___ Materials provided ___

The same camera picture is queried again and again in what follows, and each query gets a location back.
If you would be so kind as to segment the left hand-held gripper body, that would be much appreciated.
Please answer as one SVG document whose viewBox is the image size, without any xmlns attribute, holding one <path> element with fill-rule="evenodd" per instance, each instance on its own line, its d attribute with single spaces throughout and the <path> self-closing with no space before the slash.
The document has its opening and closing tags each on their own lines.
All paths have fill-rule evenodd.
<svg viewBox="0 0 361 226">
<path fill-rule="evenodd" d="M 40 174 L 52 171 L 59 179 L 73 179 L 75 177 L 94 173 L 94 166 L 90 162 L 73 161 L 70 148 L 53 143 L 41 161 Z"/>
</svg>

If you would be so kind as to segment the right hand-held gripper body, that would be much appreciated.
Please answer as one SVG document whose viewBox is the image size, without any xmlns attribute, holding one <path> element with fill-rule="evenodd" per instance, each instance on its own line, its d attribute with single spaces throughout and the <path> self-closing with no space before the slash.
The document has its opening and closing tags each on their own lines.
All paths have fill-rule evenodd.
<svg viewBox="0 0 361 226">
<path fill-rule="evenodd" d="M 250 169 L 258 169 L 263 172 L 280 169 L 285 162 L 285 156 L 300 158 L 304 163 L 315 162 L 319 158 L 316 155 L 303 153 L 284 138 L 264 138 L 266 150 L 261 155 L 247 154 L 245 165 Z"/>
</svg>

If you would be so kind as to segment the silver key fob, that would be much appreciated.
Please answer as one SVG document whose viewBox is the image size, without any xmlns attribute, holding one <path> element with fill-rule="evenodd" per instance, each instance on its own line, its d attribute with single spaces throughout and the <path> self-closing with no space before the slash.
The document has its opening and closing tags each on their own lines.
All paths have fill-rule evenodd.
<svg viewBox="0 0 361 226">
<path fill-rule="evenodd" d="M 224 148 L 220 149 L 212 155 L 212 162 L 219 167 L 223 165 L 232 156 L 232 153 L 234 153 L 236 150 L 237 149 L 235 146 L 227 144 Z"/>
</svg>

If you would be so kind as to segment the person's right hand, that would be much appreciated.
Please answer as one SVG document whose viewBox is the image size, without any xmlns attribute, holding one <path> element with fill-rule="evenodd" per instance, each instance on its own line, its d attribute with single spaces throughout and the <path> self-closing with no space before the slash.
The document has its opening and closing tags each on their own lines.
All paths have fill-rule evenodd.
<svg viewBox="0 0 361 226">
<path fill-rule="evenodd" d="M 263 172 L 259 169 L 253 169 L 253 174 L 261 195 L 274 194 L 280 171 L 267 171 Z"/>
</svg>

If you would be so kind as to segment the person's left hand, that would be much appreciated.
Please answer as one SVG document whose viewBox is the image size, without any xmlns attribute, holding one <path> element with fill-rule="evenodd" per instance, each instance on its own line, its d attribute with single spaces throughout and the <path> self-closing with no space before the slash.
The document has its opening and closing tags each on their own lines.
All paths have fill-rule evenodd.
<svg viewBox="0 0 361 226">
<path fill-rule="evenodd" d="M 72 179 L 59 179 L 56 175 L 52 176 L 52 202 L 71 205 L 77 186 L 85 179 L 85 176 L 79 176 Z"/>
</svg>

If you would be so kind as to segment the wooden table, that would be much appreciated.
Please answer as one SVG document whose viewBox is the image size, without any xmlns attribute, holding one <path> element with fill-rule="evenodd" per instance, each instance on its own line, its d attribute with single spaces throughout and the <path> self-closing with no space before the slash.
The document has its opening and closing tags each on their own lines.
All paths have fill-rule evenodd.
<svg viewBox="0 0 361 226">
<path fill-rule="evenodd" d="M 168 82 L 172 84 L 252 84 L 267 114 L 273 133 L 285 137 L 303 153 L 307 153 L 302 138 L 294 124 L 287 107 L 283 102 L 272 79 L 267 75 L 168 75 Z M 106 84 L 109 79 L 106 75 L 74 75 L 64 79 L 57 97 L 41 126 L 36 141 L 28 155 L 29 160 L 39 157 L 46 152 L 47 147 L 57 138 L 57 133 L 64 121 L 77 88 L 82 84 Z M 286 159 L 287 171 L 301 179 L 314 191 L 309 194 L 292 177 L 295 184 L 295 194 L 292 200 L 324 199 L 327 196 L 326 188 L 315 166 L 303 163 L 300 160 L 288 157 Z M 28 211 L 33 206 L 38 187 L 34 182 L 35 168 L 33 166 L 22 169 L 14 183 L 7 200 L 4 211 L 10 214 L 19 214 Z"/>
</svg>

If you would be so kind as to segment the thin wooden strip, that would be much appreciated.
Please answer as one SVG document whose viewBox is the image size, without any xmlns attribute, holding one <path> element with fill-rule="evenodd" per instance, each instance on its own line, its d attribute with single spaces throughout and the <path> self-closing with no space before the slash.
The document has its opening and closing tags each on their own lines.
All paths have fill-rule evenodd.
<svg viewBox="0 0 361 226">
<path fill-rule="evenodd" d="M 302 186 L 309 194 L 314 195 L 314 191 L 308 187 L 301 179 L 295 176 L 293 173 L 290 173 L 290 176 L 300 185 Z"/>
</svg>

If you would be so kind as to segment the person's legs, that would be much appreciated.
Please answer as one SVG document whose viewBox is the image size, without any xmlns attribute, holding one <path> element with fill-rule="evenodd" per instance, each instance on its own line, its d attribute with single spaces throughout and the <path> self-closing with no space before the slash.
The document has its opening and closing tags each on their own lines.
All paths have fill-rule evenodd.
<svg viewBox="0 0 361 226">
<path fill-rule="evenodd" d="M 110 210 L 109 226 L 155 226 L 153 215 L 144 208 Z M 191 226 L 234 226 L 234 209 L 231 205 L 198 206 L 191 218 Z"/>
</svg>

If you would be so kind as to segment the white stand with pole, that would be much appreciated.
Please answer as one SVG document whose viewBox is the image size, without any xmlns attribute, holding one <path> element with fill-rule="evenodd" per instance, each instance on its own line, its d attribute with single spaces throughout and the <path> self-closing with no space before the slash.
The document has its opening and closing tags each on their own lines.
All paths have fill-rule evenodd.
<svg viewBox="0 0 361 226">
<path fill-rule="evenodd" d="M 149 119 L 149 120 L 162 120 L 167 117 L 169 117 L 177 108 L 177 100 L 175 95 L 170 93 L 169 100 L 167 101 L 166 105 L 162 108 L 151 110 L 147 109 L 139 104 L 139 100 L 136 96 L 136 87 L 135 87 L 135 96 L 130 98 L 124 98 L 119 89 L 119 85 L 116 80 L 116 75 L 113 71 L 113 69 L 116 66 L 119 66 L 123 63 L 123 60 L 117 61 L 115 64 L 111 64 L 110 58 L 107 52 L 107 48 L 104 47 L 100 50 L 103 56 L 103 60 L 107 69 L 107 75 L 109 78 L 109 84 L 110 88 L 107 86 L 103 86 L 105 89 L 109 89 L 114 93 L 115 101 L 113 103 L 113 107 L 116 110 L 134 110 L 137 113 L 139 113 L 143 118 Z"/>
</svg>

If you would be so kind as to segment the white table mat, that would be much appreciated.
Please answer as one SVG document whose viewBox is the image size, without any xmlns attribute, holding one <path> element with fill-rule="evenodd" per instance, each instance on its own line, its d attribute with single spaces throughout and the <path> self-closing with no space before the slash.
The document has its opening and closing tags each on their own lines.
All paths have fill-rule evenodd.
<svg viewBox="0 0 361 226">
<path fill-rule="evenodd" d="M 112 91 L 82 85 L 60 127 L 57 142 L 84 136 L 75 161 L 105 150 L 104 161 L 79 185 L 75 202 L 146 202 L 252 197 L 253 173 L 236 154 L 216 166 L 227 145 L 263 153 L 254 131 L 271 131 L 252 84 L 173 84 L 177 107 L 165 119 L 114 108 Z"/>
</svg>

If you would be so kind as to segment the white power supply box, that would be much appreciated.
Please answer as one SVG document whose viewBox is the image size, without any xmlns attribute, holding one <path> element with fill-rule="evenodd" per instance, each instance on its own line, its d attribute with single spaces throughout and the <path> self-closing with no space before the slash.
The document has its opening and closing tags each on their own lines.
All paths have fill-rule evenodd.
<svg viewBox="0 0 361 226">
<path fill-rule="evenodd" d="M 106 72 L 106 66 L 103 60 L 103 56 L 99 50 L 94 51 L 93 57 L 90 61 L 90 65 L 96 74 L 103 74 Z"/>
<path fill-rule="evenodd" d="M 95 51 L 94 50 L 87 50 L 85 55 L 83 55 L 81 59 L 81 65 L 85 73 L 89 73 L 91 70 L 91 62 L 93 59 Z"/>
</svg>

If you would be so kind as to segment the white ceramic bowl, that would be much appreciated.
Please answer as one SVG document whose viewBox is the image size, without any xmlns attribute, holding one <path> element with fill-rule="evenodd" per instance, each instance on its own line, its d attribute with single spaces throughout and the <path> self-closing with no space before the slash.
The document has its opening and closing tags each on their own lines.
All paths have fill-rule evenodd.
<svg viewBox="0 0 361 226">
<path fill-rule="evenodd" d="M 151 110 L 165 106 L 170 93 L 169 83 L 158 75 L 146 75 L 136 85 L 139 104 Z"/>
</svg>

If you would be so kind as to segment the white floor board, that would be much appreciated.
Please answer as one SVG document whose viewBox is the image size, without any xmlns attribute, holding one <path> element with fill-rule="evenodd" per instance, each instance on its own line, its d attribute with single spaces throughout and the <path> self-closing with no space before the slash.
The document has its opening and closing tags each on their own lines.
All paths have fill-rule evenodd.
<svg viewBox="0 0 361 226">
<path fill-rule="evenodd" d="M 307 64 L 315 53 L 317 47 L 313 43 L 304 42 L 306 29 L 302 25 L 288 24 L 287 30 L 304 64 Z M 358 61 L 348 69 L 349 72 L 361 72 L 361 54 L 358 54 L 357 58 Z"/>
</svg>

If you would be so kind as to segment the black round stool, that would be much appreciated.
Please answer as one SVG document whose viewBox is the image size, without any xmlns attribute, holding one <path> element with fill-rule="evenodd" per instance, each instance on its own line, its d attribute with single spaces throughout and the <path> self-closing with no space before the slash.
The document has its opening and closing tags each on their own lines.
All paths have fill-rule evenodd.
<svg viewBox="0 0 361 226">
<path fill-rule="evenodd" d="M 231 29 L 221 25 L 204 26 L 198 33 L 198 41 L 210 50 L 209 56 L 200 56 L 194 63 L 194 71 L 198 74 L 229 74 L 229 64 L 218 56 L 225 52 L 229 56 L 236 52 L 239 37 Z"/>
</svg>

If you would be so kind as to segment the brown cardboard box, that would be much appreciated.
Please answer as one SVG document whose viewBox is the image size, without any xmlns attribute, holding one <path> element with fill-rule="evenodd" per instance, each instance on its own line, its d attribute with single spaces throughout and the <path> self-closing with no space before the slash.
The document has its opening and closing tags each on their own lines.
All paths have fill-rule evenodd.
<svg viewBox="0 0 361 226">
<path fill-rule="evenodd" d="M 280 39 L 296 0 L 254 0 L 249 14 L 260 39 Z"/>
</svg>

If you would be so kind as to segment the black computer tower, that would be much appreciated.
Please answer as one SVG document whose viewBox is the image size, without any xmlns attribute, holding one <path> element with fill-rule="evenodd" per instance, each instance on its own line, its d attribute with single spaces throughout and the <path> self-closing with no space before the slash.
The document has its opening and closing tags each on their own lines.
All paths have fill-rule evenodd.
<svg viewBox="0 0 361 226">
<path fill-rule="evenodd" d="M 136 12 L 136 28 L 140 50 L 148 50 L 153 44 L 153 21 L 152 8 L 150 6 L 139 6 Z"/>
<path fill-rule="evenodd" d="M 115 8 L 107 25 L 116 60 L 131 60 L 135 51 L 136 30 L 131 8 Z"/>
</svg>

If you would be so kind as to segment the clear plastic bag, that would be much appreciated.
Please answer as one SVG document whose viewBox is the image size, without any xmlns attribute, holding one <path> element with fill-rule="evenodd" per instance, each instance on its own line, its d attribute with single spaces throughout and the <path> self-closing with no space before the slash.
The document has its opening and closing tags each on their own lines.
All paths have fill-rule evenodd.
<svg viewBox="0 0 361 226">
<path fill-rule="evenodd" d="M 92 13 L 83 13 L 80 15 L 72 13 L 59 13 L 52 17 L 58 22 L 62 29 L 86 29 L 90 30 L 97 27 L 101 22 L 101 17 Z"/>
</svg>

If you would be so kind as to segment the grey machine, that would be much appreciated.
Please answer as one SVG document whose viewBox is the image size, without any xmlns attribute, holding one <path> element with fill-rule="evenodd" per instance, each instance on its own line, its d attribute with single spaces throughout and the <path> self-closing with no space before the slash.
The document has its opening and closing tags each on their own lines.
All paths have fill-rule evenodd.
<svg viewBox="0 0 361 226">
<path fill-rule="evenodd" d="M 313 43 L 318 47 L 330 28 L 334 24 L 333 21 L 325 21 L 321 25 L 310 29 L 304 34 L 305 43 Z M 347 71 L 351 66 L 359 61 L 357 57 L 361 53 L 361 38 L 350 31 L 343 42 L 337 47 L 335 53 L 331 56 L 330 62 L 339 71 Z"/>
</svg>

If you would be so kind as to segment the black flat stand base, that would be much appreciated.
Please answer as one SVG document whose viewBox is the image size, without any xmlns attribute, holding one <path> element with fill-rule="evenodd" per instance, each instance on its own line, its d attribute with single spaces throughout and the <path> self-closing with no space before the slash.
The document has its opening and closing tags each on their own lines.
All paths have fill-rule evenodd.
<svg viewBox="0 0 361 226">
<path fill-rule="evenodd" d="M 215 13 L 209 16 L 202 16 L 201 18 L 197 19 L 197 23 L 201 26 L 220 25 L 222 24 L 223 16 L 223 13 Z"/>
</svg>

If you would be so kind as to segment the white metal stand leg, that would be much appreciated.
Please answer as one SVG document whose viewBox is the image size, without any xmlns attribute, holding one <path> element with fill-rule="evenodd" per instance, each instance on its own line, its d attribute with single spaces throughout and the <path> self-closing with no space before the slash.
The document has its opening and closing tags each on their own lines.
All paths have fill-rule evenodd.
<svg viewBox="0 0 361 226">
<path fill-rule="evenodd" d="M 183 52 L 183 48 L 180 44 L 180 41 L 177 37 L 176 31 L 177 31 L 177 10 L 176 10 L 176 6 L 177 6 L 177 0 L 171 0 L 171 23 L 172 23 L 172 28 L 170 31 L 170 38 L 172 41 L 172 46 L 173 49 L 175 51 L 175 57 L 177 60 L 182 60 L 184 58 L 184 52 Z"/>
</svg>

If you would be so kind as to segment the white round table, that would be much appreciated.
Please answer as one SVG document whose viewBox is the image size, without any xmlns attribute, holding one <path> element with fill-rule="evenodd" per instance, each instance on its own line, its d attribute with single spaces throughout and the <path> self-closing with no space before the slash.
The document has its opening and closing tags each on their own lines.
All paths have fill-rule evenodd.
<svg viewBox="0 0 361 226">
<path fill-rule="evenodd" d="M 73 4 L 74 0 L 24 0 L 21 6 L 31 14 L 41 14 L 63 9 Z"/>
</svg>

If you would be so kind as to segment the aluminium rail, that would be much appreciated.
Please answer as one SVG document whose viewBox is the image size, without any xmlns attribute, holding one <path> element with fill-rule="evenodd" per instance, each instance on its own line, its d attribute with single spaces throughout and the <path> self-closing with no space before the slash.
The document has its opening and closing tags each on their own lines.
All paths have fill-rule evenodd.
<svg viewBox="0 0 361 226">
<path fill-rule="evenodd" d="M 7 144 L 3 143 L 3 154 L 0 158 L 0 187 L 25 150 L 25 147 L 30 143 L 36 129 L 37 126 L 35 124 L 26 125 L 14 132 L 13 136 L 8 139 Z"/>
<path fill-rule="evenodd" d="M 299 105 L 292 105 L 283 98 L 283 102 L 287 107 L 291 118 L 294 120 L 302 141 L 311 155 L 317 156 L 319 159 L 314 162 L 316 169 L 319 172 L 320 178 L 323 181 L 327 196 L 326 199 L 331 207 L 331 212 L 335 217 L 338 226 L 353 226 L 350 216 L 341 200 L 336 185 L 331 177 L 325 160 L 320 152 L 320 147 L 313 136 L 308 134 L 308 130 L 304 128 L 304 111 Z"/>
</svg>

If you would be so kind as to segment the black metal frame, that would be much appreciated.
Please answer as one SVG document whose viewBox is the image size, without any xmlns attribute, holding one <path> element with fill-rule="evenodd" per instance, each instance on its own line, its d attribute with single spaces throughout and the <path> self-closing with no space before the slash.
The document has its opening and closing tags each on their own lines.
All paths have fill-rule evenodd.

___

_What this task involves_
Scan the data above line by line. Please say how many lines hold the word "body", and give only that number.

_Result of the task_
2